### The problem
Go through the records and copy each line where the string "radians" occurs.

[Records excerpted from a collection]

►

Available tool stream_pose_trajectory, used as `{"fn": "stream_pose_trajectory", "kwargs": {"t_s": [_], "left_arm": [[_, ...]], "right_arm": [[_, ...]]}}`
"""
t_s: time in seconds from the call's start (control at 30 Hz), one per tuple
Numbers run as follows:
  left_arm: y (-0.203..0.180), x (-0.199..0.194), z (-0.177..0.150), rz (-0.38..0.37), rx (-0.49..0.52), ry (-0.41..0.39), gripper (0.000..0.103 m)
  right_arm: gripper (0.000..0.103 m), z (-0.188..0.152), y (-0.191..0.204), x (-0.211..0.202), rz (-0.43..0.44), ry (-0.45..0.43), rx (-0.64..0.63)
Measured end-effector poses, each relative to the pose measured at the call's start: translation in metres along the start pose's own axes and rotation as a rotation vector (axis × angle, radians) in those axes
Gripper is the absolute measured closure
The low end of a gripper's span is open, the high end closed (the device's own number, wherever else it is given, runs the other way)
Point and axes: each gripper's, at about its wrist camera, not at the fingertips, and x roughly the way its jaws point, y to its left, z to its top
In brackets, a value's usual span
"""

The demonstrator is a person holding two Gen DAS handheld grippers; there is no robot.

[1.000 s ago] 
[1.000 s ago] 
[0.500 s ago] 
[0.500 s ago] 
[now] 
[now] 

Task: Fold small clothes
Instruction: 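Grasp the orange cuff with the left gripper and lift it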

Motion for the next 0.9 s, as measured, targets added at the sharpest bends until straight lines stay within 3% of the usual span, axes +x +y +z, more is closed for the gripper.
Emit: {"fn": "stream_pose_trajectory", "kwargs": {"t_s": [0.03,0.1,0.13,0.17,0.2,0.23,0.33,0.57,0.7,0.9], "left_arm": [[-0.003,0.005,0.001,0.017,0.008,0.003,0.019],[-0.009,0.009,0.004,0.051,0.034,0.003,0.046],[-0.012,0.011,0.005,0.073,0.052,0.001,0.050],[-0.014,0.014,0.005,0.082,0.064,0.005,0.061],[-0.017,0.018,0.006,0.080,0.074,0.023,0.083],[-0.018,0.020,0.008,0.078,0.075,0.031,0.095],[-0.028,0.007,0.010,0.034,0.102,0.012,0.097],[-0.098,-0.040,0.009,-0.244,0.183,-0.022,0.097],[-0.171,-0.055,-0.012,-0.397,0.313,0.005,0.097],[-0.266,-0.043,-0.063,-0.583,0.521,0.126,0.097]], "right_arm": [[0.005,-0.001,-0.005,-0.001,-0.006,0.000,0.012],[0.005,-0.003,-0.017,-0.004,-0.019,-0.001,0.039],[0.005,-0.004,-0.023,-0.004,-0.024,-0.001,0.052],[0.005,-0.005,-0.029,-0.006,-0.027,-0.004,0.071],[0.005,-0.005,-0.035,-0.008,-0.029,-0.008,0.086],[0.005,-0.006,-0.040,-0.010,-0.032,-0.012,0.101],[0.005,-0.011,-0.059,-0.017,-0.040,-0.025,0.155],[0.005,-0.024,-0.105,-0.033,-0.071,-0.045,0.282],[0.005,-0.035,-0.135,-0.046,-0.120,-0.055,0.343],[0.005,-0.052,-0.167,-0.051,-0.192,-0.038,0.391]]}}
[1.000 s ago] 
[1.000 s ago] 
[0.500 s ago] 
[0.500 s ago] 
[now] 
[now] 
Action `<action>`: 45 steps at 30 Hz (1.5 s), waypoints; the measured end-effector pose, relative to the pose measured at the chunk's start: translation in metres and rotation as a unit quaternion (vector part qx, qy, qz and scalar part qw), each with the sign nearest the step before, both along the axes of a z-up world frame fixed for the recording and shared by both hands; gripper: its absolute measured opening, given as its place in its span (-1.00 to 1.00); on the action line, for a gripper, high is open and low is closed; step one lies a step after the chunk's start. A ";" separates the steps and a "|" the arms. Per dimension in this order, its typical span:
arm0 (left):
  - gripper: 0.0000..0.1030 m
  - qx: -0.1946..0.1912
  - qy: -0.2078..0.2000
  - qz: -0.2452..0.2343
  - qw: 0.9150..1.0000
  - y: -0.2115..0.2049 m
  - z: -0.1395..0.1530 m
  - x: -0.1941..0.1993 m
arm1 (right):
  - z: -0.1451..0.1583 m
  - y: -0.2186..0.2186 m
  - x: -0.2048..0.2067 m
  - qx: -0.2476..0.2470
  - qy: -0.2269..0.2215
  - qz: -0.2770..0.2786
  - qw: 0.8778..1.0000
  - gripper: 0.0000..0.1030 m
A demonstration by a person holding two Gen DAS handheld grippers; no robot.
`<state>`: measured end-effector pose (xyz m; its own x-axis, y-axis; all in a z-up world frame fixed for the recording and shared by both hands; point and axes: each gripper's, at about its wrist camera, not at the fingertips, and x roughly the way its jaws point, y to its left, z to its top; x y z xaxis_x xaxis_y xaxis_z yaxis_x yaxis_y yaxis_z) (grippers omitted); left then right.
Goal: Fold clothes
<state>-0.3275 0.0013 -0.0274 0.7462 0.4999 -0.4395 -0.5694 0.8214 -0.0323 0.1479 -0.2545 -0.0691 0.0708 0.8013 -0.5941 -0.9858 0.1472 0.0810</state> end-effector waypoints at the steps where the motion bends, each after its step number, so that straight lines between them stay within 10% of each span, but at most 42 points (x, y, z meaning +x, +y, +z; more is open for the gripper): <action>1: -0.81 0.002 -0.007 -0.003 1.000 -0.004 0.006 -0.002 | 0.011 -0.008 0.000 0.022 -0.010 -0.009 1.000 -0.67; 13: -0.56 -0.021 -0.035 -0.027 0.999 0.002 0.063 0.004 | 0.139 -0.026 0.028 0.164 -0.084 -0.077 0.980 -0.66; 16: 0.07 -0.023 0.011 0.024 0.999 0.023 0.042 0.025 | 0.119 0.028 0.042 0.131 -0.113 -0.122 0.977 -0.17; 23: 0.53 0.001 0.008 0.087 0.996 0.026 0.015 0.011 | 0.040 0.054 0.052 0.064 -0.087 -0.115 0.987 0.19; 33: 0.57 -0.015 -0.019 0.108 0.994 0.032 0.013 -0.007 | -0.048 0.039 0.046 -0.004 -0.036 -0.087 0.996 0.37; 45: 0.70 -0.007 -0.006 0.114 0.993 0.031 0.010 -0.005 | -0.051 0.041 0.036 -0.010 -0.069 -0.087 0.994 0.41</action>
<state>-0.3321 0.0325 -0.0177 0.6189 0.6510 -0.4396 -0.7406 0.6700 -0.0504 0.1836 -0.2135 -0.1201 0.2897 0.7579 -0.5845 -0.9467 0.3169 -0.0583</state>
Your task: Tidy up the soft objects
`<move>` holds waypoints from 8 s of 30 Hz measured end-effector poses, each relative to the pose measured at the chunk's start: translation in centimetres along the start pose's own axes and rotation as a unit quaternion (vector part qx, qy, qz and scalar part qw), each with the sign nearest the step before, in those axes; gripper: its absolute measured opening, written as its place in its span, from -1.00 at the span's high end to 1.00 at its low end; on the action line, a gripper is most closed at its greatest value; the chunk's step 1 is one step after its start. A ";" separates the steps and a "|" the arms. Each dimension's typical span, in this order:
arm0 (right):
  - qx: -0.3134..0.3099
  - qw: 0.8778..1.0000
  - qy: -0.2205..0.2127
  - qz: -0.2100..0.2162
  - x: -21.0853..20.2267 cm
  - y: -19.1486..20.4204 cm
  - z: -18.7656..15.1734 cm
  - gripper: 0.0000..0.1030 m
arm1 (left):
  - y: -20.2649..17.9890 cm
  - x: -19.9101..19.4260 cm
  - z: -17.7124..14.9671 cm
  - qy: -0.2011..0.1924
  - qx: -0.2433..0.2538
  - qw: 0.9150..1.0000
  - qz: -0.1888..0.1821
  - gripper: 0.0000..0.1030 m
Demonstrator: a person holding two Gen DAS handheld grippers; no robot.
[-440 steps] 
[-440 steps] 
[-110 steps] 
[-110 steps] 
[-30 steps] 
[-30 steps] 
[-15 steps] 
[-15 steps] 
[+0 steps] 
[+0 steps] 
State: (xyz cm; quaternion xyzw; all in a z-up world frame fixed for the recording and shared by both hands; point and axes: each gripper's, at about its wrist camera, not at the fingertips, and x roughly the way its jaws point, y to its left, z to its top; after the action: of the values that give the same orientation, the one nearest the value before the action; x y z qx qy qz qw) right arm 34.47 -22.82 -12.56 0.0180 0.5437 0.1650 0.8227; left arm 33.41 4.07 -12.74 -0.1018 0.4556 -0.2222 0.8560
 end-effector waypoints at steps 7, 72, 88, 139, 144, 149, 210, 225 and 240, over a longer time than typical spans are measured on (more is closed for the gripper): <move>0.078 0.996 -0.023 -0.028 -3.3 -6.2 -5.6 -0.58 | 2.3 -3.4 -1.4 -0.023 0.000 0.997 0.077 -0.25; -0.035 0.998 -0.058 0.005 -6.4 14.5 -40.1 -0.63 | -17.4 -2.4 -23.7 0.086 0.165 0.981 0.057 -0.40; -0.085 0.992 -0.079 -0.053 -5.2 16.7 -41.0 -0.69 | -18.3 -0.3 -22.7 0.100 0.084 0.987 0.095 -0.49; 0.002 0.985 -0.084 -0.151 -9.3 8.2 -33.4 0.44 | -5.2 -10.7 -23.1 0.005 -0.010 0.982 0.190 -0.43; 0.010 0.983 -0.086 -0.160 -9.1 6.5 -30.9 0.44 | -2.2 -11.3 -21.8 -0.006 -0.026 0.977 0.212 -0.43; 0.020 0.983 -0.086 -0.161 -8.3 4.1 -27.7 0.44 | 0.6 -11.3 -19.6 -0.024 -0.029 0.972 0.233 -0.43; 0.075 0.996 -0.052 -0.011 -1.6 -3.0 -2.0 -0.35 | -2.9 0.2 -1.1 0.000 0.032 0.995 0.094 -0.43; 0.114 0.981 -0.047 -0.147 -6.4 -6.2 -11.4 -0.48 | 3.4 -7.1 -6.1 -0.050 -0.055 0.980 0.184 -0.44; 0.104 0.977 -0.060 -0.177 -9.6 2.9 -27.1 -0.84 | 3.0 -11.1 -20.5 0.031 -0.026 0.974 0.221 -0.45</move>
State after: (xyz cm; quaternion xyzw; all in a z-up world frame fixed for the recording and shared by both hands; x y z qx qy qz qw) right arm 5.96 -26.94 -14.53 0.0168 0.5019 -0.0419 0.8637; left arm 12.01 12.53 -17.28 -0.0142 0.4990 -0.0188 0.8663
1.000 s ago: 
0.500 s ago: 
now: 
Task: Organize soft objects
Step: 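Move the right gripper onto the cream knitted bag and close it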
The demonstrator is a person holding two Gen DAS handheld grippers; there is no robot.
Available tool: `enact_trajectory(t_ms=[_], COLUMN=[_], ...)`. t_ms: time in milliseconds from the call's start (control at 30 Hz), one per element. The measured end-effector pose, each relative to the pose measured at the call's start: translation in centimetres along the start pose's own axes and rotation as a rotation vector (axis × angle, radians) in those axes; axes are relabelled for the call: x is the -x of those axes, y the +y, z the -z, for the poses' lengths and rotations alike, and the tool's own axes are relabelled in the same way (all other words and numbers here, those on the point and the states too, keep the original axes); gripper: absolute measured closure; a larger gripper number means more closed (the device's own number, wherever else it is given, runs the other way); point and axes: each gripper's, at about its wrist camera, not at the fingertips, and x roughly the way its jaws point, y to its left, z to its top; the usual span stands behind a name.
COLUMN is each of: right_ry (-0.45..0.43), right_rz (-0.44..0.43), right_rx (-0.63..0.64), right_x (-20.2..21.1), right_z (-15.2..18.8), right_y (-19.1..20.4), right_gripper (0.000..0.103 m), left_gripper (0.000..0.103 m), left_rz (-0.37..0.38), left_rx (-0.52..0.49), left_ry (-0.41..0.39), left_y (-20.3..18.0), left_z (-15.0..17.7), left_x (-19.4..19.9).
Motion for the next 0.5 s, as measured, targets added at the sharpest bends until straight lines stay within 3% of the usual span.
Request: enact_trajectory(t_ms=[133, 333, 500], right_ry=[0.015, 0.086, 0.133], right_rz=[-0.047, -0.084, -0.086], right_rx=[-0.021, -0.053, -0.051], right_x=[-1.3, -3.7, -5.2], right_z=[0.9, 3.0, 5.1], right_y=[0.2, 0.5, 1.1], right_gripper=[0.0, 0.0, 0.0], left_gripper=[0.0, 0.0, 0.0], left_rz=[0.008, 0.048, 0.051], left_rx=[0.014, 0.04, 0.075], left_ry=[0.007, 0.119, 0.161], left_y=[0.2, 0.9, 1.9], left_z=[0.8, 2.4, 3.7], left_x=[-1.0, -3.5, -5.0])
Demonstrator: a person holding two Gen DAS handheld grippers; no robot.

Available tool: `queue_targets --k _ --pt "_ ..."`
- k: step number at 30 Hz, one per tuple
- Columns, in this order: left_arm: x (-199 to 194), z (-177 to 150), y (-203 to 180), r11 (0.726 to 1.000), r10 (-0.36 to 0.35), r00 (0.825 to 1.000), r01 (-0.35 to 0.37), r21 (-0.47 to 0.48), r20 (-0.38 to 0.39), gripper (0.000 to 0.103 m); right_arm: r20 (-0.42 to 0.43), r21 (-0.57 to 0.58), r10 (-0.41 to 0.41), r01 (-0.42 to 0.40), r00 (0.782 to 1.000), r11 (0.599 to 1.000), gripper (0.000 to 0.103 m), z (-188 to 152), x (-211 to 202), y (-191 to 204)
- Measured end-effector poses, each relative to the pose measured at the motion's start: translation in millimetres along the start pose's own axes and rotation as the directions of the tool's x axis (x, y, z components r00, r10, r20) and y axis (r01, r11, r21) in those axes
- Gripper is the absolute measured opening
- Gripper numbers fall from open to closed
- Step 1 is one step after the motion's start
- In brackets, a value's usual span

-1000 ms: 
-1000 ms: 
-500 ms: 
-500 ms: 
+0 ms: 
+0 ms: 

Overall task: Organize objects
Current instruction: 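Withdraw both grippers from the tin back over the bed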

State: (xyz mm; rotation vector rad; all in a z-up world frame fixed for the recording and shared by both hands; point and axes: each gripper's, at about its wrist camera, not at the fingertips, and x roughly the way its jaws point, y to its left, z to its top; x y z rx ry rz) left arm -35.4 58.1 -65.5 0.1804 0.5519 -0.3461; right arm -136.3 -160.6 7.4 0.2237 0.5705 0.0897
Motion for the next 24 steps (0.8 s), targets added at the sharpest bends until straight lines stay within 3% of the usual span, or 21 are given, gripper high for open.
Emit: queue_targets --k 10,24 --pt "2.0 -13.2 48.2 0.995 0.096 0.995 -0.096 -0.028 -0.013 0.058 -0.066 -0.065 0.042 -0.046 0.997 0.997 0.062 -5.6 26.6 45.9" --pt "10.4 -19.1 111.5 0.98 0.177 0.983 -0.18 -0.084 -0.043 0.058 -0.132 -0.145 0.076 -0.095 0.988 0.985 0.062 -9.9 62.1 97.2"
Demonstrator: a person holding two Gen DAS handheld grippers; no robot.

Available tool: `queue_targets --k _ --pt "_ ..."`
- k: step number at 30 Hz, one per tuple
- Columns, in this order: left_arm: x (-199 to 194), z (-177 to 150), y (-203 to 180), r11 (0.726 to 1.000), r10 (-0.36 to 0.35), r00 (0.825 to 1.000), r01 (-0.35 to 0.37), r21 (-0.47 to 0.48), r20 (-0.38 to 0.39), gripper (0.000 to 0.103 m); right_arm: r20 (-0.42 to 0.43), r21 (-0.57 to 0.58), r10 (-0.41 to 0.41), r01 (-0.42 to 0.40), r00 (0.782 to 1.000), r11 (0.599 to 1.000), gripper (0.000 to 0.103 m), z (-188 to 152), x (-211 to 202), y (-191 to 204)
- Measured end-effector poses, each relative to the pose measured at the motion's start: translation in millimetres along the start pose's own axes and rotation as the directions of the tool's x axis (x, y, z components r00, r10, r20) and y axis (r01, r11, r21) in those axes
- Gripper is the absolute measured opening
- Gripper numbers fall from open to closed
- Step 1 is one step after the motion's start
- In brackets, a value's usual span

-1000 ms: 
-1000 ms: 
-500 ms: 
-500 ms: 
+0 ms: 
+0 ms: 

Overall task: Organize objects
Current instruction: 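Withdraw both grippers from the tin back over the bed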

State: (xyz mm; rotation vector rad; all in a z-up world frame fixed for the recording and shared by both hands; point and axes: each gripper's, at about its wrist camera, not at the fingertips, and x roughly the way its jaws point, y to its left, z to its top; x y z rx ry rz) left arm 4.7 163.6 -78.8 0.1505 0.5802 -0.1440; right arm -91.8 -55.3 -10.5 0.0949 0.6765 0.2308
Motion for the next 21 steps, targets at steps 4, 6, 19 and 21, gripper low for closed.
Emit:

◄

### Your response
Measured end-effector poses, each relative to the pose measured at the call's start: translation in metres along the start pose's own axes and rotation as a rotation vector (axis × angle, radians) in those axes
Available tool: `enact_trajectory(t_ms=[_], COLUMN=[_], ...)`. t_ms: time in milliseconds from the call's start (control at 30 Hz), one per element. The measured end-effector pose, each relative to the pose measured at the call's start: translation in centimetres along the start pose's own axes and rotation as a rotation vector (axis × angle, radians) in those axes; axes are relabelled for the call: x is the -x of those axes, y the +y, z the -z, for the poses' lengths and rotations alike, and the tool's own axes are relabelled in the same way (all other words and numbers here, those on the point and the states too, keep the original axes); gripper: absolute measured closure; a larger gripper number means more closed (the device's own number, wherever else it is given, runs the other way); point and axes: each gripper's, at about its wrist camera, not at the fingertips, and x roughly the way its jaws point, y to its left, z to its top; the usual span stands behind a name.

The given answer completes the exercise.